Posted on 26 September 2023 by John Mason, BaerbelW

On February 14, 2023 we announced our Rebuttal Update Project. This included an ask for feedback about the added "At a glance" section in the updated basic rebuttal versions. This weekly blog post series highlights this new section of one of the updated basic rebuttal versions and serves as a "bump" for our ask. This week features "How do human CO2 emissions compare to natural CO2 emissions?". More will follow in the upcoming weeks. Please follow the Further Reading link at the bottom to read the full rebuttal and to join the discussion in the comment thread there.

Fact Myth CO2

At a glance

Have you heard of Earth's carbon cycle? Not everyone has, but it's one of the most important features of our planet. It involves the movement of carbon through life, the air, the oceans, soils and rocks. The carbon cycle is constant, eternal and everywhere. It's also a vital temperature control-mechanism.

There are two key components to the carbon cycle, a fast part and a slow part. The fast carbon cycle involves the seasonal movement of carbon through the air, life and shallow waters. A significant amount of carbon dioxide is exchanged between the atmosphere and oceans every year, but the fast carbon cycle's most important participants are plants. Many plants take in carbon dioxide for photosynthesis in the growing season then return the CO2 back to the atmosphere during the winter, when foliage dies and decays.

As a consequence of the role of plants, a very noticeable feature of the fast carbon cycle is that it causes carbon dioxide levels to fluctuate in a regular, seasonal pattern. It's like a heartbeat, the pulse of the Northern Hemisphere's growing season. That's where more of Earth's land surface is situated. In the Northern Hemisphere winter, many plants are either dead or dormant and carbon dioxide levels rise. The reverse happens in the spring and early summer when the growing season is at its height.

In this way, despite the vast amounts of carbon involved, a kind of seasonal balance is preserved. Those seasonal plant-based peaks and troughs and air-water exchanges cancel each other out. Well, that used to be the case. Due to that seasonal balance, annual changes in carbon dioxide levels form regular, symmetric wobbles on an upward slope. The upward slope represents our addition of carbon dioxide to the atmosphere through fossil fuel burning.

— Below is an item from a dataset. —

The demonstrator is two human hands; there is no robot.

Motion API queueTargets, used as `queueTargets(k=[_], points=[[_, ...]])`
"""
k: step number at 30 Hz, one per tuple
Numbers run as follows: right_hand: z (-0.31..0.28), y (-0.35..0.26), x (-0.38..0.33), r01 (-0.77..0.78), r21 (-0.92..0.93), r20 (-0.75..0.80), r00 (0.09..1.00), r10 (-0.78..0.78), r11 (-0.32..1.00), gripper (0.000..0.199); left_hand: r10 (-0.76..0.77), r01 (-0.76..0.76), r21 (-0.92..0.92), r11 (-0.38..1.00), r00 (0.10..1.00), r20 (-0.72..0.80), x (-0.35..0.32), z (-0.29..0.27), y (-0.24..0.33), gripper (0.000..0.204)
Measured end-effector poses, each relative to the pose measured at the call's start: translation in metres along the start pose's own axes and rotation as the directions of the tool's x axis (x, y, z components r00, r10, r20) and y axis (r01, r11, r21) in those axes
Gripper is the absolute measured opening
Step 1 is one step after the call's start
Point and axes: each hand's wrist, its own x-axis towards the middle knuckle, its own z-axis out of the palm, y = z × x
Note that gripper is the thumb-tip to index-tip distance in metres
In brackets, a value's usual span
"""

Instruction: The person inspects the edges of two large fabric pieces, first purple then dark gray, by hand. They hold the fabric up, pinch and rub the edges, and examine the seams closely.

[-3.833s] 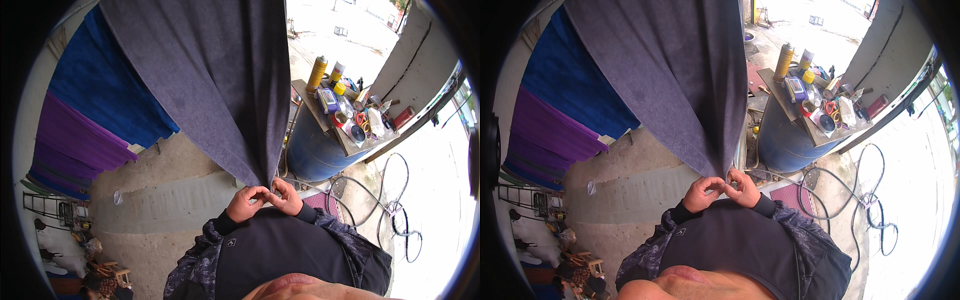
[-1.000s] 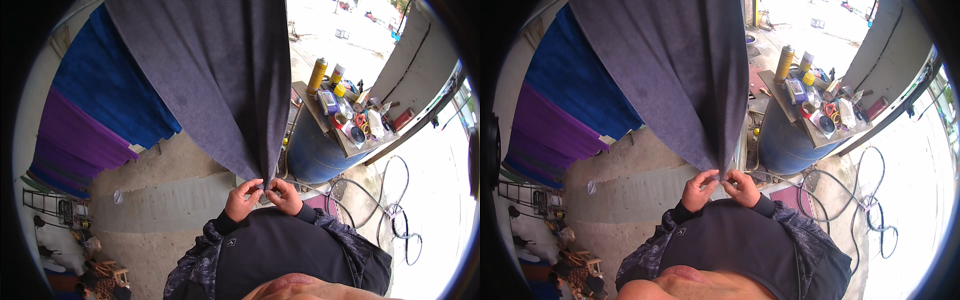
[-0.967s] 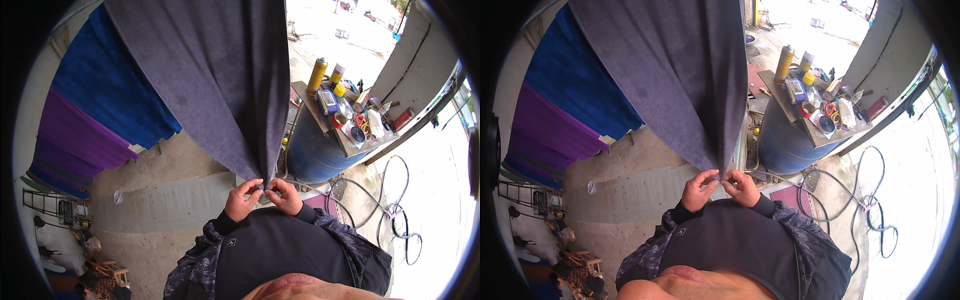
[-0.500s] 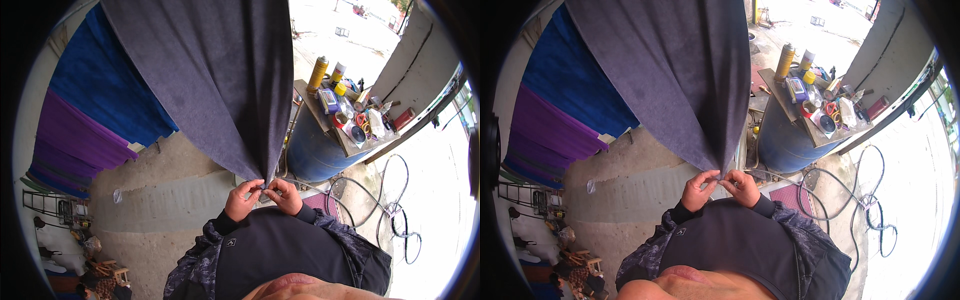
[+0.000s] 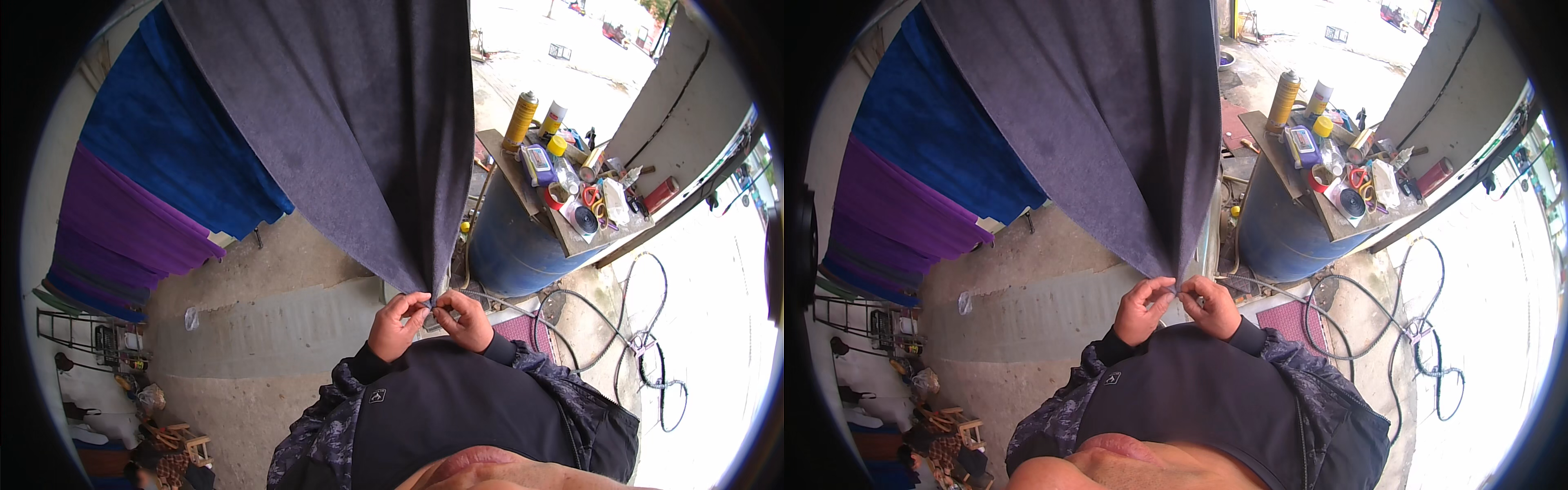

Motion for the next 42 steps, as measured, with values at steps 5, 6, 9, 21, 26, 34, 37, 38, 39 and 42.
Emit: queueTargets(k=[5,6,9,21,26,34,37,38,39,42], points=[[-0.004,-0.003,0.003,0.133,0.015,0.048,0.990,-0.133,0.991,0.015,-0.017,0.018,-0.028,0.999,1.000,0.016,0.001,0.001,-0.003,0.026],[-0.006,-0.004,0.003,0.160,0.016,0.070,0.984,-0.161,0.987,0.018,-0.023,0.024,-0.053,0.998,1.000,0.010,0.001,0.001,-0.002,0.028],[-0.007,-0.005,0.005,0.255,0.026,0.147,0.955,-0.256,0.967,0.017,-0.078,0.080,-0.079,0.994,0.997,0.026,0.001,0.001,0.002,0.035],[-0.017,-0.007,0.003,0.169,0.215,0.279,0.933,-0.227,0.962,0.011,-0.162,0.172,-0.039,0.984,0.971,0.177,0.003,-0.005,0.007,0.047],[-0.020,-0.007,0.004,0.141,0.292,0.339,0.910,-0.240,0.946,0.009,-0.138,0.165,-0.086,0.983,0.956,0.259,0.002,-0.010,0.005,0.057],[-0.023,-0.001,0.004,0.034,0.458,0.406,0.881,-0.243,0.888,0.025,-0.204,0.190,0.073,0.979,0.927,0.315,0.004,-0.013,0.011,0.057],[-0.025,0.002,0.002,-0.059,0.469,0.436,0.883,-0.173,0.881,0.031,-0.247,0.208,0.147,0.967,0.906,0.344,0.005,-0.010,0.018,0.051],[-0.025,0.003,0.001,-0.076,0.467,0.435,0.887,-0.154,0.881,0.032,-0.261,0.217,0.160,0.963,0.899,0.351,0.005,-0.009,0.020,0.049],[-0.026,0.003,0.000,-0.093,0.465,0.434,0.890,-0.135,0.881,0.033,-0.264,0.219,0.160,0.963,0.893,0.365,0.006,-0.007,0.022,0.047],[-0.028,0.002,-0.005,-0.145,0.458,0.432,0.899,-0.077,0.877,0.036,-0.251,0.198,0.172,0.965,0.887,0.388,0.006,-0.003,0.024,0.043]])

Fossil fuels are geological carbon reservoirs. As such, they are part of the slow carbon cycle. The slow carbon cycle takes place over geological time-scales so normally it's not noticeable on a day to day basis. In the slow carbon cycle, carbon is released by geological processes such as volcanism. It is also locked up long-term in reservoirs like the oceans, limestone, coal, oil or gas. For example, the "37,400 billion tons of 'suspended' carbon" referred to in the myth at the top of this page is in fact dissolved inorganic carbon in the deep oceans.

Globally, the mixing of the deep ocean waters and those nearer the surface is a slow business. It takes place over many thousands of years. As a consequence, 75% of all carbon attributable to the emissions of the industrial age remains in the upper 1,000 m of the oceans. It has not had time to mix yet.

Fluctuations in Earth's slow carbon cycle are the regulating mechanism of the greenhouse effect. The slow carbon cycle therefore acts as a planetary thermostat, a control-knob that regulates global temperatures over millions of years.

Now, imagine the following scenario. You come across an unfamiliar item of machinery that performs a vital role, for example life support in a hospital. It has a complicated control panel of knobs and dials. Do you think it is a good idea to start randomly turning the knobs this way and that, to see what happens? No. Yet that is precisely what we are doing by burning Earth's fossil fuel reserves. We are tinkering with the controls of Earth's slow carbon cycle, mostly without knowing what the knobs do - and that is despite over a century of science informing us precisely what will happen.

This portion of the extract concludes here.